*What this task involves:*
The expected copy holds every entry exactly and none of the pictures.
--- --- ---
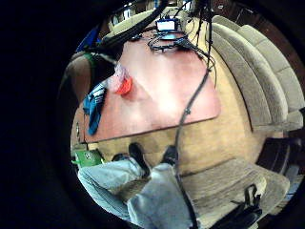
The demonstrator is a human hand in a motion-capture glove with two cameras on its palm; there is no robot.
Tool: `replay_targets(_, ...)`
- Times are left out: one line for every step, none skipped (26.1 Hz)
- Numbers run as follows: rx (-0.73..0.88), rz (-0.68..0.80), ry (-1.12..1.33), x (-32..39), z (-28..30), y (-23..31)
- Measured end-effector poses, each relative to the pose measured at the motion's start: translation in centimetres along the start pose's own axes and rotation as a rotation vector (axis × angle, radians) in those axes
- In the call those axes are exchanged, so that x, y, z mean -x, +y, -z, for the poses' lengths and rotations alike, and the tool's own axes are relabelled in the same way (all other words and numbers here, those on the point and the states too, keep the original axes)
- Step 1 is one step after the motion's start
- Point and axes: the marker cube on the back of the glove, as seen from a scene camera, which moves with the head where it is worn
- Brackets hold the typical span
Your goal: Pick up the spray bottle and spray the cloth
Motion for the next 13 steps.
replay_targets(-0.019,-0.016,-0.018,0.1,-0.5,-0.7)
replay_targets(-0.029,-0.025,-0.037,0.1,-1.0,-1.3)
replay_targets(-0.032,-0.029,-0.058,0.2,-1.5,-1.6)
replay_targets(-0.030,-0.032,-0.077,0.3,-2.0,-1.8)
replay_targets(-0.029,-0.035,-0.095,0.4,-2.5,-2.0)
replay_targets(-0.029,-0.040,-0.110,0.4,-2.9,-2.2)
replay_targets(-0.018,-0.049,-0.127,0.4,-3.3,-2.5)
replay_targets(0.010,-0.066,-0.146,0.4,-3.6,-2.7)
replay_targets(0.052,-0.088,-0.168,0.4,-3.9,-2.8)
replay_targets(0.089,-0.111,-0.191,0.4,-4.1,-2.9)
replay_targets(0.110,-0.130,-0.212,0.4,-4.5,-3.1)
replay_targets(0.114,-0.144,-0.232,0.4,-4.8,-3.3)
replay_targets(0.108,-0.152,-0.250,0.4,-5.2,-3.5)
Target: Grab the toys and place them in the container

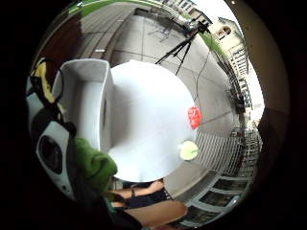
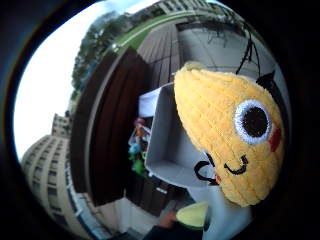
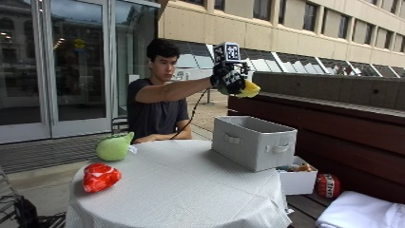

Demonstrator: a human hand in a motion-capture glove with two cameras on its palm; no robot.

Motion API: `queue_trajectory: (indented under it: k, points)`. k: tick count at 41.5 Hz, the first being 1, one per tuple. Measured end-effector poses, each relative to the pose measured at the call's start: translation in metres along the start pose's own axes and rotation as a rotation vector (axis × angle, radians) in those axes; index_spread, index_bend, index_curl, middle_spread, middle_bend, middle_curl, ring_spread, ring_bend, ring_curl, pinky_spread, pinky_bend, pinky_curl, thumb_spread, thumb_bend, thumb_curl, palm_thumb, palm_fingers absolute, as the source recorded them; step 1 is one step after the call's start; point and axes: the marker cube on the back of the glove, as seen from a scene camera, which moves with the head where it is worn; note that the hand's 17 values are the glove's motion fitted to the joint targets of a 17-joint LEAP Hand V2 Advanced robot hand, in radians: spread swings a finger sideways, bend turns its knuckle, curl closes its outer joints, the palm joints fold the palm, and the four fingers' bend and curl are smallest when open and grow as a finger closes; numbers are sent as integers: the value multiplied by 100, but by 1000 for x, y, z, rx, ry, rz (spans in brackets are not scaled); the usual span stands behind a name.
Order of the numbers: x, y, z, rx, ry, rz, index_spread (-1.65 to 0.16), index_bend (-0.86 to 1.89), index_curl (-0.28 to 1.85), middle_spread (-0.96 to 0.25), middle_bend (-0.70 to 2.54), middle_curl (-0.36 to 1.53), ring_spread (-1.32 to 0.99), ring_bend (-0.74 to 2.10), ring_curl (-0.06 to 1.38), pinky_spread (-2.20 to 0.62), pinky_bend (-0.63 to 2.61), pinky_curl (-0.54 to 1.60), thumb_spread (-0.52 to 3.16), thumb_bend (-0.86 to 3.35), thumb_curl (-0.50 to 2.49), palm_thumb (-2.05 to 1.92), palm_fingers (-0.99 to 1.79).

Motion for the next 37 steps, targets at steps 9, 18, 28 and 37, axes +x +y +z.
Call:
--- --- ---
*Task answer:*
The demonstrator is a human hand in a motion-capture glove with two cameras on its palm; there is no robot.
Tool: `replay_targets(_, ...)`
- Times are left out: one line for every step, none skipped (26.1 Hz)
- Numbers run as follows: rx (-0.73..0.88), rz (-0.68..0.80), ry (-1.12..1.33), x (-32..39), z (-28..30), y (-23..31)
- Measured end-effector poses, each relative to the pose measured at the motion's start: translation in centimetres along the start pose's own axes and rotation as a rotation vector (axis × angle, radians) in those axes
- In the call those axes are exchanged, so that x, y, z mean -x, +y, -z, for the poses' lengths and rotations alike, and the tool's own axes are relabelled in the same way (all other words and numbers here, those on the point and the states too, keep the original axes)
- Step 1 is one step after the motion's start
- Point and axes: the marker cube on the back of the glove, as seen from a scene camera, which moves with the head where it is worn
- Brackets hold the typical span
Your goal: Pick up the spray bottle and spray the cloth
Motion for the next 13 steps.
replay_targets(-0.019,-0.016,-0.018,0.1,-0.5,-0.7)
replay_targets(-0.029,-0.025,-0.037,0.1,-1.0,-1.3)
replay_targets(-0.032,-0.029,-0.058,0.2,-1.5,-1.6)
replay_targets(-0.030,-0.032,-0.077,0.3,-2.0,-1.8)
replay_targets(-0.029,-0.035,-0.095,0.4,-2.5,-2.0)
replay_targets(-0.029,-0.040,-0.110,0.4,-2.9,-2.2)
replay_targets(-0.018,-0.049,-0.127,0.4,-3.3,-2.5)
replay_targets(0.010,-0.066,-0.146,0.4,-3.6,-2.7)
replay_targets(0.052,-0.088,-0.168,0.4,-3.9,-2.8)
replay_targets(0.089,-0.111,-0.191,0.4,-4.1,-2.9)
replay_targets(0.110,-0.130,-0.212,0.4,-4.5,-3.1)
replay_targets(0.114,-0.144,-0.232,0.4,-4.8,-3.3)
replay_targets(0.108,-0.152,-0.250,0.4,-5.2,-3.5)
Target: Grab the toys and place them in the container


Demonstrator: a human hand in a motion-capture glove with two cameras on its palm; no robot.

Motion API: `queue_trajectory: (indented under it: k, points)`. k: tick count at 41.5 Hz, the first being 1, one per tuple. Measured end-effector poses, each relative to the pose measured at the call's start: translation in metres along the start pose's own axes and rotation as a rotation vector (axis × angle, radians) in those axes; index_spread, index_bend, index_curl, middle_spread, middle_bend, middle_curl, ring_spread, ring_bend, ring_curl, pinky_spread, pinky_bend, pinky_curl, thumb_spread, thumb_bend, thumb_curl, palm_thumb, palm_fingers absolute, as the source recorded them; step 1 is one step after the call's start; point and axes: the marker cube on the back of the glove, as seen from a scene camera, which moves with the head where it is worn; note that the hand's 17 values are the glove's motion fitted to the joint targets of a 17-joint LEAP Hand V2 Advanced robot hand, in radians: spread swings a finger sideways, bend turns its knuckle, curl closes its outer joints, the palm joints fold the palm, and the four fingers' bend and curl are smallest when open and grow as a finger closes; numbers are sent as integers: the value multiplied by 100, but by 1000 for x, y, z, rx, ry, rz (spans in brackets are not scaled); the usual span stands behind a name.
Order of the numbers: x, y, z, rx, ry, rz, index_spread (-1.65 to 0.16), index_bend (-0.86 to 1.89), index_curl (-0.28 to 1.85), middle_spread (-0.96 to 0.25), middle_bend (-0.70 to 2.54), middle_curl (-0.36 to 1.53), ring_spread (-1.32 to 0.99), ring_bend (-0.74 to 2.10), ring_curl (-0.06 to 1.38), pinky_spread (-2.20 to 0.62), pinky_bend (-0.63 to 2.61), pinky_curl (-0.54 to 1.60), thumb_spread (-0.52 to 3.16), thumb_bend (-0.86 to 3.35), thumb_curl (-0.50 to 2.49), palm_thumb (-2.05 to 1.92), palm_fingers (-0.99 to 1.79).

Motion for the next 37 steps, targets at steps 9, 18, 28 and 37, axes +x +y +z.
Call:

That finishes the output.